#### WHAT THE EXERCISE ASKS
An identical copy of the listing below is all the answer should contain.

#### DATASET SECTION
▽

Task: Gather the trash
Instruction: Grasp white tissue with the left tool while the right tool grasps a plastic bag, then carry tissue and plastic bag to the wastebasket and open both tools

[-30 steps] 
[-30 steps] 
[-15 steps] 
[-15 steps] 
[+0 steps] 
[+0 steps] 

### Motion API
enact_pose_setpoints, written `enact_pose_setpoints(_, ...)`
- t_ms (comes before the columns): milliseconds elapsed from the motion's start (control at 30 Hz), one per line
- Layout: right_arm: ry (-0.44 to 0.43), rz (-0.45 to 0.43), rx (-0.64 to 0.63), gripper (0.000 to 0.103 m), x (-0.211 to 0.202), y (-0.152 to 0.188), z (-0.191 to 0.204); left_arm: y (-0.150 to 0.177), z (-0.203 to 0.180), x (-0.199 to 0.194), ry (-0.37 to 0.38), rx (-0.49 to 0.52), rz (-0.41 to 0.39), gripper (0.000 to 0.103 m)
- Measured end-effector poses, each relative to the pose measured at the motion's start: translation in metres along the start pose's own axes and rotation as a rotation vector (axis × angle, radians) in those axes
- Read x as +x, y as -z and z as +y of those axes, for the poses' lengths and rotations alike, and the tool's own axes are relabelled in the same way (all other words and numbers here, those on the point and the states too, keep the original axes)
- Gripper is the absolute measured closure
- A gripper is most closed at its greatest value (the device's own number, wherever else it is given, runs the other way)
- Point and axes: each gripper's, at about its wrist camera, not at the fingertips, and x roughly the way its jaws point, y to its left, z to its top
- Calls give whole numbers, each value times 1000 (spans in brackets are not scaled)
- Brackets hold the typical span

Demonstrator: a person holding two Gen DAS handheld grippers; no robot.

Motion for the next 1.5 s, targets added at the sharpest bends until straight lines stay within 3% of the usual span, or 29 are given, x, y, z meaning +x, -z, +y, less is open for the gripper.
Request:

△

#### YOUR RESPONSE
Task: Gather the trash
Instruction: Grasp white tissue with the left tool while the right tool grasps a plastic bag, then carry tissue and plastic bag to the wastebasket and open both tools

[-30 steps] 
[-30 steps] 
[-15 steps] 
[-15 steps] 
[+0 steps] 
[+0 steps] 

### Motion API
enact_pose_setpoints, written `enact_pose_setpoints(_, ...)`
- t_ms (comes before the columns): milliseconds elapsed from the motion's start (control at 30 Hz), one per line
- Layout: right_arm: ry (-0.44 to 0.43), rz (-0.45 to 0.43), rx (-0.64 to 0.63), gripper (0.000 to 0.103 m), x (-0.211 to 0.202), y (-0.152 to 0.188), z (-0.191 to 0.204); left_arm: y (-0.150 to 0.177), z (-0.203 to 0.180), x (-0.199 to 0.194), ry (-0.37 to 0.38), rx (-0.49 to 0.52), rz (-0.41 to 0.39), gripper (0.000 to 0.103 m)
- Measured end-effector poses, each relative to the pose measured at the motion's start: translation in metres along the start pose's own axes and rotation as a rotation vector (axis × angle, radians) in those axes
- Read x as +x, y as -z and z as +y of those axes, for the poses' lengths and rotations alike, and the tool's own axes are relabelled in the same way (all other words and numbers here, those on the point and the states too, keep the original axes)
- Gripper is the absolute measured closure
- A gripper is most closed at its greatest value (the device's own number, wherever else it is given, runs the other way)
- Point and axes: each gripper's, at about its wrist camera, not at the fingertips, and x roughly the way its jaws point, y to its left, z to its top
- Calls give whole numbers, each value times 1000 (spans in brackets are not scaled)
- Brackets hold the typical span

Demonstrator: a person holding two Gen DAS handheld grippers; no robot.

Motion for the next 1.5 s, targets added at the sharpest bends until straight lines stay within 3% of the usual span, or 29 are given, x, y, z meaning +x, -z, +y, less is open for the gripper.
Request:

With that, the exercise is done.